### EXERCISE GOAL
Return every line of the listing below, unchanged, from its first line to the line holding "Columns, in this", that line included.

### AVAILABLE DATA
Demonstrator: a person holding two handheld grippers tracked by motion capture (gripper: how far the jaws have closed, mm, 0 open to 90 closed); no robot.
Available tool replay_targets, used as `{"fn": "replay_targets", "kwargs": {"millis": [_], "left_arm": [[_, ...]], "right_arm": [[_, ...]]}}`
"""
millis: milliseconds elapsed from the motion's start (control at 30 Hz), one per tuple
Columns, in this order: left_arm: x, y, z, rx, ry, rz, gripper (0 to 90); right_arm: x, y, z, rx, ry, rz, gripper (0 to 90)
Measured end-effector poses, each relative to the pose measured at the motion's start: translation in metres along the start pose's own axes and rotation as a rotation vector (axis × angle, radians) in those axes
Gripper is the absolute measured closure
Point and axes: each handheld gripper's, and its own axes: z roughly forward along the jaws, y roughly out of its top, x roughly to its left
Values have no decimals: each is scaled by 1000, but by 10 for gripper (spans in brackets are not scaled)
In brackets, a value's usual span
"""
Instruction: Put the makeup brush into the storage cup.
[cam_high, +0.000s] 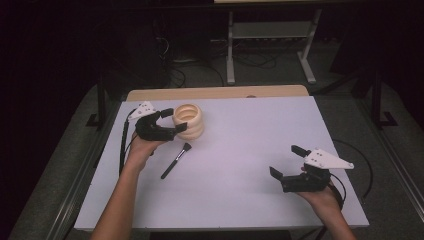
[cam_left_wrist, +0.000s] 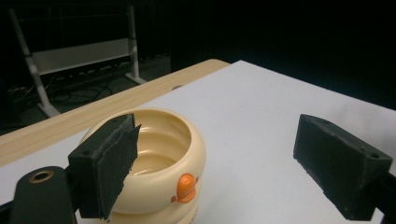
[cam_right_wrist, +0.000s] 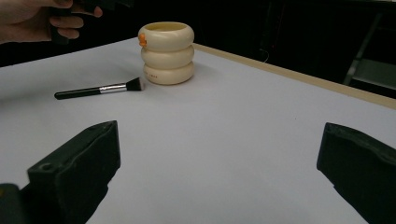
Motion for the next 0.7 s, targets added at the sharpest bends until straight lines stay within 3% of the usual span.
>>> {"fn": "replay_targets", "kwargs": {"millis": [700], "left_arm": [[-2,4,3,182,72,-17,138]], "right_arm": [[0,0,0,1,1,-3,0]]}}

### RESPONSE TO THE EXERCISE
Demonstrator: a person holding two handheld grippers tracked by motion capture (gripper: how far the jaws have closed, mm, 0 open to 90 closed); no robot.
Available tool replay_targets, used as `{"fn": "replay_targets", "kwargs": {"millis": [_], "left_arm": [[_, ...]], "right_arm": [[_, ...]]}}`
"""
millis: milliseconds elapsed from the motion's start (control at 30 Hz), one per tuple
Columns, in this order: left_arm: x, y, z, rx, ry, rz, gripper (0 to 90); right_arm: x, y, z, rx, ry, rz, gripper (0 to 90)

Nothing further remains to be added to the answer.